Records from a collection
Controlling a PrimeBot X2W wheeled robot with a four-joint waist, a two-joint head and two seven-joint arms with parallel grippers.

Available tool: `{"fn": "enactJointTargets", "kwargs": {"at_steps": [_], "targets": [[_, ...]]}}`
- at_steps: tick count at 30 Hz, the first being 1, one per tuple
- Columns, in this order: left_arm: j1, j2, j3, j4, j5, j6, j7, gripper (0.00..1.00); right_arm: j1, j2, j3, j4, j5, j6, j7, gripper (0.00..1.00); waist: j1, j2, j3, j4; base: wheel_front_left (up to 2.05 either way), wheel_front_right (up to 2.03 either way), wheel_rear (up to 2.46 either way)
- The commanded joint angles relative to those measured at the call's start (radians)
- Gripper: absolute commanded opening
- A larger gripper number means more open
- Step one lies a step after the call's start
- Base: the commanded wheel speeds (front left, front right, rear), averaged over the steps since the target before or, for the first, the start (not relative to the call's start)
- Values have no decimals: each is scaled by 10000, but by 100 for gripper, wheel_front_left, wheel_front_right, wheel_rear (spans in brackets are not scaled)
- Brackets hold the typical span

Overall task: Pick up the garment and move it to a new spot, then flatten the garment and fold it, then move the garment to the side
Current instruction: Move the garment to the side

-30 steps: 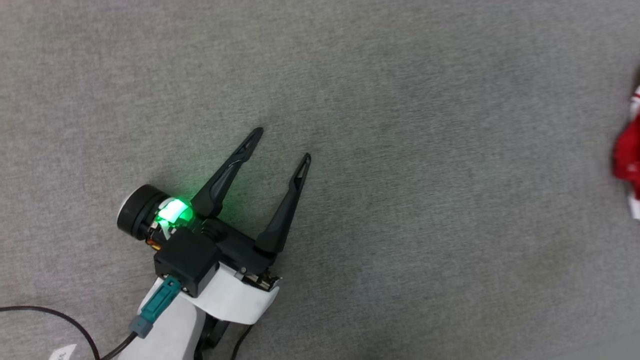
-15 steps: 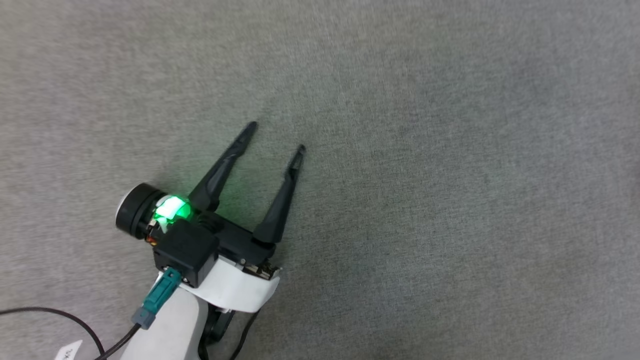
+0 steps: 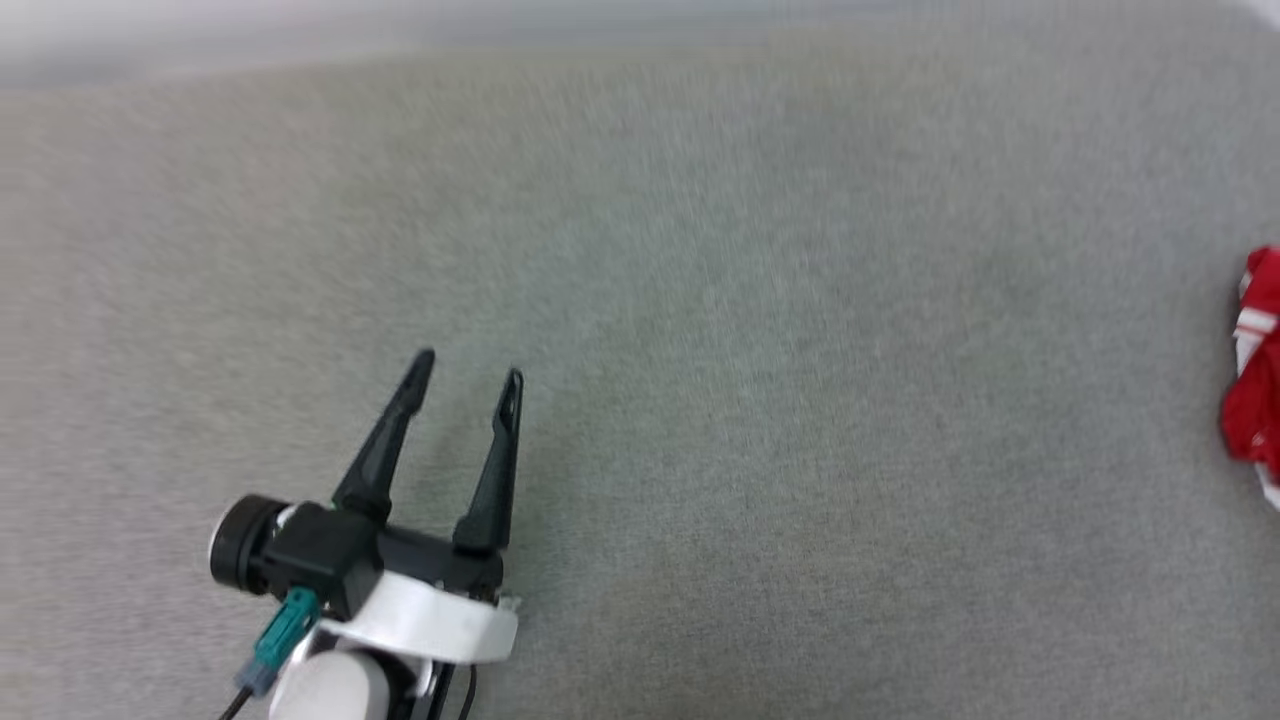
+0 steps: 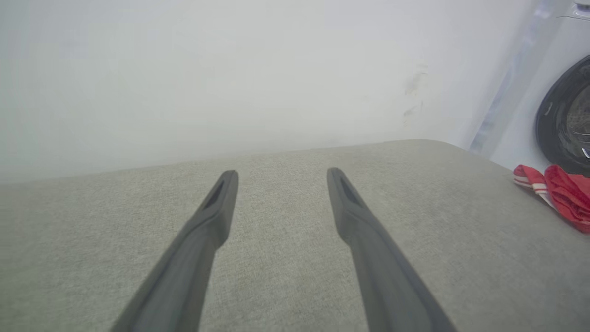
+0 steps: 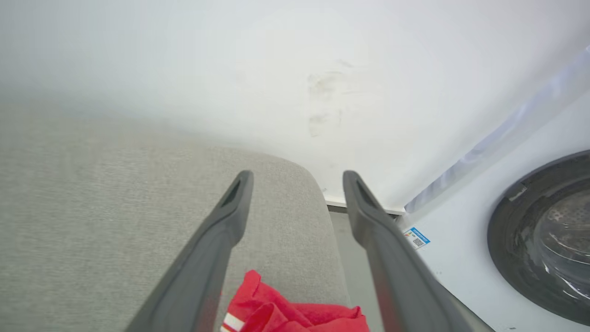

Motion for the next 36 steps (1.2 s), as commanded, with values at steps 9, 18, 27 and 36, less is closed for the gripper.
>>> {"fn": "enactJointTargets", "kwargs": {"at_steps": [9,18,27,36], "targets": [[1034,-267,636,95,193,54,-18,100,2640,2192,-628,-2772,370,-11,-900,100,0,-1,-2322,765,0,0,0],[1764,-428,860,313,345,14,-18,100,5258,4584,-755,-3777,219,-10,-2237,100,0,-1,-3029,1108,0,0,0],[2121,-459,1052,517,593,-26,-18,100,6041,5356,-32,-2801,-281,-10,-3217,100,0,-1,-3152,1263,0,0,0],[2170,-540,1203,665,903,188,-18,100,5887,5496,145,-2428,-482,-10,-3576,100,0,-1,-3193,1331,0,0,0]]}}
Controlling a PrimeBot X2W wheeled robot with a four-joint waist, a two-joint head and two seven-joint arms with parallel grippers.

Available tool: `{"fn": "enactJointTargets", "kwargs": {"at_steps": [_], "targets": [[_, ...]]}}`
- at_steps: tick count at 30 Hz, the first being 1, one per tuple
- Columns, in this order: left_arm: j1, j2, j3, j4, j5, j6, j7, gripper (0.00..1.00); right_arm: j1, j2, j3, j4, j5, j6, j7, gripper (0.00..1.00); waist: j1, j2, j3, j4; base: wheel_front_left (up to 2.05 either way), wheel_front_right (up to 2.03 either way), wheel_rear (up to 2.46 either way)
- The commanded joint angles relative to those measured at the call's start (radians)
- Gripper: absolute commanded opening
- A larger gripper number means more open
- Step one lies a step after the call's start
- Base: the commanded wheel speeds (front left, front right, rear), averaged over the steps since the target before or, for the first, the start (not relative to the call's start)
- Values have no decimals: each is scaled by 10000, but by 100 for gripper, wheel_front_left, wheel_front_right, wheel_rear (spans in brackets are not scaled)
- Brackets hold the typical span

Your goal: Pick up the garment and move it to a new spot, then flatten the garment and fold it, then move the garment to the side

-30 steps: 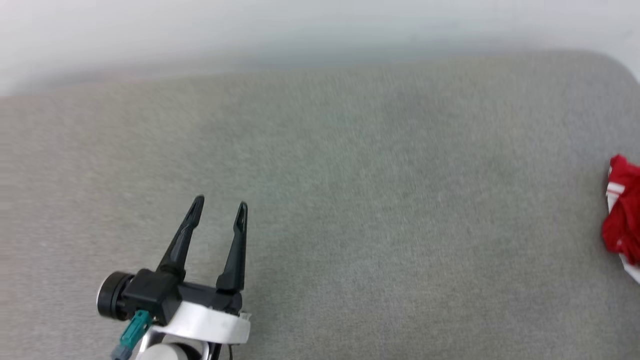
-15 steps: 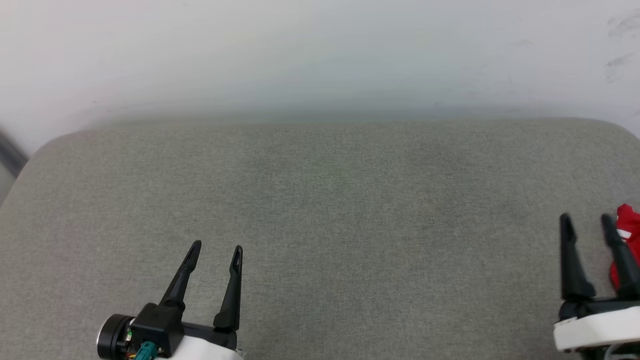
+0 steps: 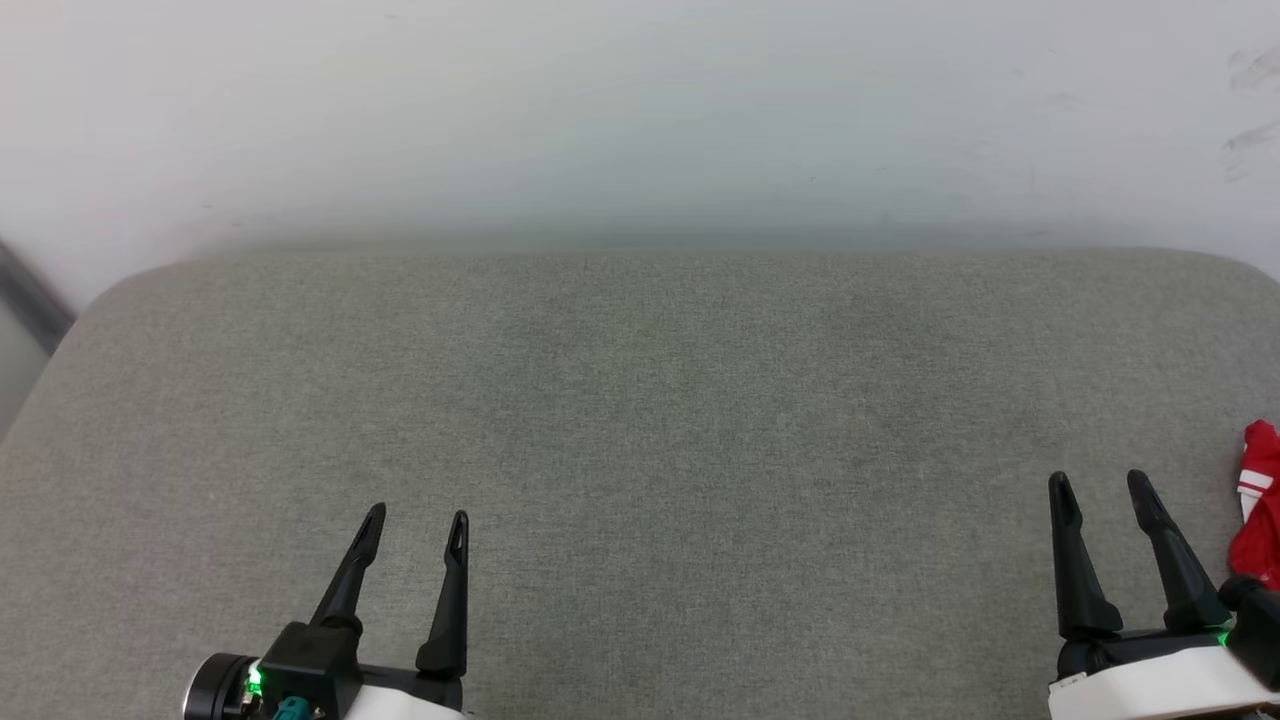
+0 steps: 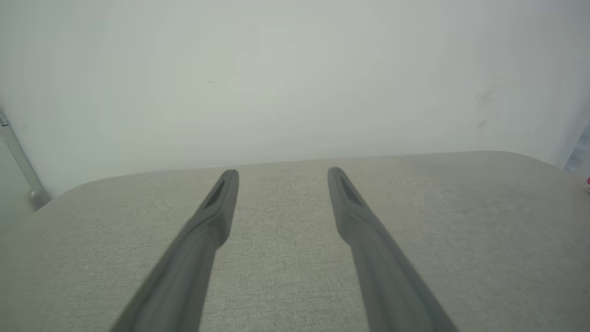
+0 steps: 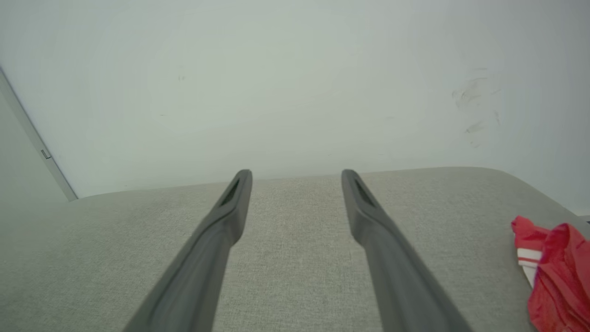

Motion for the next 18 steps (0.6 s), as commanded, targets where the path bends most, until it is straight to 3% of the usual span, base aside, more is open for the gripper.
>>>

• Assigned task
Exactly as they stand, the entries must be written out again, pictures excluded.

• Answer to this task
Controlling a PrimeBot X2W wheeled robot with a four-joint waist, a two-joint head and two seven-joint arms with parallel grippers.

Available tool: `{"fn": "enactJointTargets", "kwargs": {"at_steps": [_], "targets": [[_, ...]]}}`
- at_steps: tick count at 30 Hz, the first being 1, one per tuple
- Columns, in this order: left_arm: j1, j2, j3, j4, j5, j6, j7, gripper (0.00..1.00); right_arm: j1, j2, j3, j4, j5, j6, j7, gripper (0.00..1.00); waist: j1, j2, j3, j4; base: wheel_front_left (up to 2.05 either way), wheel_front_right (up to 2.03 either way), wheel_rear (up to 2.46 either way)
- The commanded joint angles relative to those measured at the call's start (radians)
- Gripper: absolute commanded opening
- A larger gripper number means more open
- Step one lies a step after the call's start
- Base: the commanded wheel speeds (front left, front right, rear), averaged over the steps since the target before or, for the first, the start (not relative to the call's start)
- Values have no decimals: each is scaled by 10000, but by 100 for gripper, wheel_front_left, wheel_front_right, wheel_rear (spans in brackets are not scaled)
- Brackets hold the typical span

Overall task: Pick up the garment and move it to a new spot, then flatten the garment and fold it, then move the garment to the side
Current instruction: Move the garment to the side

-30 steps: 
-15 steps: 
+0 steps: 
+0 steps: 
+0 steps: 

Motion for the next 36 steps (1.2 s), as commanded, with values at steps 9, 18, 27 and 36, less is closed for the gripper.
>>> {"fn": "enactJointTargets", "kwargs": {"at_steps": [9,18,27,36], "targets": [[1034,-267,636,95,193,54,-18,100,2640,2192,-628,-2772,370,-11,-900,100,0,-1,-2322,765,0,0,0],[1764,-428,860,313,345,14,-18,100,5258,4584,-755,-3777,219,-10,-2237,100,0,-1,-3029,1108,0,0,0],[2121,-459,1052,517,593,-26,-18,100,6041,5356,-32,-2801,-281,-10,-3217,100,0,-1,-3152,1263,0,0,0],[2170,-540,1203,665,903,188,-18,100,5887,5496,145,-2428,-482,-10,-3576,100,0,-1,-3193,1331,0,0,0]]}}
Controlling a PrimeBot X2W wheeled robot with a four-joint waist, a two-joint head and two seven-joint arms with parallel grippers.

Available tool: `{"fn": "enactJointTargets", "kwargs": {"at_steps": [_], "targets": [[_, ...]]}}`
- at_steps: tick count at 30 Hz, the first being 1, one per tuple
- Columns, in this order: left_arm: j1, j2, j3, j4, j5, j6, j7, gripper (0.00..1.00); right_arm: j1, j2, j3, j4, j5, j6, j7, gripper (0.00..1.00); waist: j1, j2, j3, j4; base: wheel_front_left (up to 2.05 either way), wheel_front_right (up to 2.03 either way), wheel_rear (up to 2.46 either way)
- The commanded joint angles relative to those measured at the call's start (radians)
- Gripper: absolute commanded opening
- A larger gripper number means more open
- Step one lies a step after the call's start
- Base: the commanded wheel speeds (front left, front right, rear), averaged over the steps since the target before or, for the first, the start (not relative to the call's start)
- Values have no decimals: each is scaled by 10000, but by 100 for gripper, wheel_front_left, wheel_front_right, wheel_rear (spans in brackets are not scaled)
- Brackets hold the typical span

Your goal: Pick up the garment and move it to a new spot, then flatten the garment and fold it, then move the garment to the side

-30 steps: 
-15 steps: 
+0 steps: 
+0 steps: 
+0 steps: 

Motion for the next 18 steps (0.6 s), as commanded, targets where the path bends most, until it is straight to 3% of the usual span, base aside, more is open for the gripper.
>>>

This answer requires no additional content.